WHAT TO DO
Among the entries that follow, how many lines contain the string "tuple"? Write the number alone.

RECORD SET

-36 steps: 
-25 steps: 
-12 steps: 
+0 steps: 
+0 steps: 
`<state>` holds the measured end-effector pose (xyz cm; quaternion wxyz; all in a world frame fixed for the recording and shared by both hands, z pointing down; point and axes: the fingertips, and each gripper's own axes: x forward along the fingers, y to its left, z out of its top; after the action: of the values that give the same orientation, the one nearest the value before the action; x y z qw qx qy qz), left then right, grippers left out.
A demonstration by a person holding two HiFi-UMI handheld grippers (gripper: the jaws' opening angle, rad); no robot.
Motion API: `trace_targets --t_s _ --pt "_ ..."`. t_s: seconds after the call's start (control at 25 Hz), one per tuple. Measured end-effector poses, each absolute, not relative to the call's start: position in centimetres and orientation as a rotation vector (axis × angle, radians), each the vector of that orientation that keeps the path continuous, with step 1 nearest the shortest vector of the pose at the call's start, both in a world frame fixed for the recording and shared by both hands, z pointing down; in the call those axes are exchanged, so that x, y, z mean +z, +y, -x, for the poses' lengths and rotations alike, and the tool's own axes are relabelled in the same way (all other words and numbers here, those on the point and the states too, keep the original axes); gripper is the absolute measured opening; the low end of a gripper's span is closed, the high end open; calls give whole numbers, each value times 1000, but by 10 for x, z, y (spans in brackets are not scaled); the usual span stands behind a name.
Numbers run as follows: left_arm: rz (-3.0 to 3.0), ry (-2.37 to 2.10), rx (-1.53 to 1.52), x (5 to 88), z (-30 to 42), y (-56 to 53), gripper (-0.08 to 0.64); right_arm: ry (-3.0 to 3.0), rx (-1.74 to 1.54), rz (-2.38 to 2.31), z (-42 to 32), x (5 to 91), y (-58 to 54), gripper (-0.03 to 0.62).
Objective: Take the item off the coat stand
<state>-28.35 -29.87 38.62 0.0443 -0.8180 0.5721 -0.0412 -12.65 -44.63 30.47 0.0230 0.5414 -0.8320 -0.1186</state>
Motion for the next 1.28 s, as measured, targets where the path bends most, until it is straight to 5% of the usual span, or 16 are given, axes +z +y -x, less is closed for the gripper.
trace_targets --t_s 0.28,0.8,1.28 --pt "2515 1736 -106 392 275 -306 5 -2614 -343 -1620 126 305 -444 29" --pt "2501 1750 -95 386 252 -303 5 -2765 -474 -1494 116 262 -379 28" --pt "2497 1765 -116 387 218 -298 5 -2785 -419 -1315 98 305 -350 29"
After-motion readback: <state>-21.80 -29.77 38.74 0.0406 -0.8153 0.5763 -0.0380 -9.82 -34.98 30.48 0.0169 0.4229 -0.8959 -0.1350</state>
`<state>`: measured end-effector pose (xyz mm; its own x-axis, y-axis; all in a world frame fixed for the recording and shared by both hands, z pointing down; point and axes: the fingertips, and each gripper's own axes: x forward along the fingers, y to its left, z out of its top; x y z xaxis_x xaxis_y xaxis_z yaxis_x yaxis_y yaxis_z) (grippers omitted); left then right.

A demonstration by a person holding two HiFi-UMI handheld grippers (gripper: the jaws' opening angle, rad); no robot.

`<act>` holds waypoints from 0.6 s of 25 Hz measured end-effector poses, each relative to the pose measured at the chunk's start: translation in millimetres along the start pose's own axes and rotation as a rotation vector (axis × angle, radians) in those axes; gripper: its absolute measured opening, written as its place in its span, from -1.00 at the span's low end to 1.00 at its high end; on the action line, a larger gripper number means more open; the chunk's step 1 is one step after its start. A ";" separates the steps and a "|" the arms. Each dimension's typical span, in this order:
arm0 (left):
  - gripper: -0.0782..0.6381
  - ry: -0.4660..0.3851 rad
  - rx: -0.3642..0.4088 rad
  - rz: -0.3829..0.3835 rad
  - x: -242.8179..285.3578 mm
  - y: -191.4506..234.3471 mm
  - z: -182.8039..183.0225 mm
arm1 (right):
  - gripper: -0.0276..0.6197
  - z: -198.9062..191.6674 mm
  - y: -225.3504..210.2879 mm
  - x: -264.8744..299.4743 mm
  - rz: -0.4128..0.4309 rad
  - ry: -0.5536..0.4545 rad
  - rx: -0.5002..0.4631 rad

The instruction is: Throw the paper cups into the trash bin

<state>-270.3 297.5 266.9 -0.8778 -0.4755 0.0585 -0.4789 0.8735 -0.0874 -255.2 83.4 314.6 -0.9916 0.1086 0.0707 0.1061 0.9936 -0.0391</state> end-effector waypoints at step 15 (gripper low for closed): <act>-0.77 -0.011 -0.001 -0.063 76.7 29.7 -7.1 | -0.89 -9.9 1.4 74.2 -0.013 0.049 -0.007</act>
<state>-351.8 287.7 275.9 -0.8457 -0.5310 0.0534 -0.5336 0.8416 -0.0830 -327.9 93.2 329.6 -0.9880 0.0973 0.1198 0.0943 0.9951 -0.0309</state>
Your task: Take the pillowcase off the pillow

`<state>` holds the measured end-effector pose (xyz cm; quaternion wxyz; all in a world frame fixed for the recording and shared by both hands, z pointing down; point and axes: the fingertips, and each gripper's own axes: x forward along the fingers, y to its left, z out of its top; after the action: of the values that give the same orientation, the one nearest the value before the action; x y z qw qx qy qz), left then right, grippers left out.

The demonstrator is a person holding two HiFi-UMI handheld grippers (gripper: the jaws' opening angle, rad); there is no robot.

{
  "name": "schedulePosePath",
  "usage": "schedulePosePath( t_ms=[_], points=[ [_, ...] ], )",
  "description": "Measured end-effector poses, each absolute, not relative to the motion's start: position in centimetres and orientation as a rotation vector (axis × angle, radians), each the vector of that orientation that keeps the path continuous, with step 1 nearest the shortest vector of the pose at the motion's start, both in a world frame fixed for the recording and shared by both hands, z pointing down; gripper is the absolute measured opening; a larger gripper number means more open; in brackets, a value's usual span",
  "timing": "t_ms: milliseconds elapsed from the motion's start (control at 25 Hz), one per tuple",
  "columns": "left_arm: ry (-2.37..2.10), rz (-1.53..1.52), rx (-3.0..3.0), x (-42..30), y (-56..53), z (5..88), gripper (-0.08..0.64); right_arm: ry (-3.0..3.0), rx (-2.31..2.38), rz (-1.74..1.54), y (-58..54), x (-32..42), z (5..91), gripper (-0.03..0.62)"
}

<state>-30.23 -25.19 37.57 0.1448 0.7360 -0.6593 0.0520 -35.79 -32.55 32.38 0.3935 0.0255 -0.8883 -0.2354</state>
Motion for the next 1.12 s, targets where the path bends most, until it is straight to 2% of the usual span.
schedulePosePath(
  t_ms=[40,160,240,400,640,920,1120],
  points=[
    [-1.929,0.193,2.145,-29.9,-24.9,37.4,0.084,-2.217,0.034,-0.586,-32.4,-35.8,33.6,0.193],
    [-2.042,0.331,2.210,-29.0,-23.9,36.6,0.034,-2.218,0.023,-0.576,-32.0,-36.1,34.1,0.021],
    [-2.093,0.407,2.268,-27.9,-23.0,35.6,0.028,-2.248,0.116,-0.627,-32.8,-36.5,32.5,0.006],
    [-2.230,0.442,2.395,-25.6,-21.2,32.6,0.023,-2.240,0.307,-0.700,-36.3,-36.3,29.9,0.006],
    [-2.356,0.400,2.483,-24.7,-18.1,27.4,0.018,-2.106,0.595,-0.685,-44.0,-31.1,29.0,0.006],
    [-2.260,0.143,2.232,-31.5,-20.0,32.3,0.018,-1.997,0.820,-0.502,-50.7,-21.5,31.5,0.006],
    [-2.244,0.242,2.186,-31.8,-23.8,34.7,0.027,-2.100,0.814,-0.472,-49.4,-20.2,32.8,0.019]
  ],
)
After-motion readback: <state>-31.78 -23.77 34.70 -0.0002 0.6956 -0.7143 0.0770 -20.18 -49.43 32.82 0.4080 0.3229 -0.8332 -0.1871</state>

EXPECTED ANSWER
2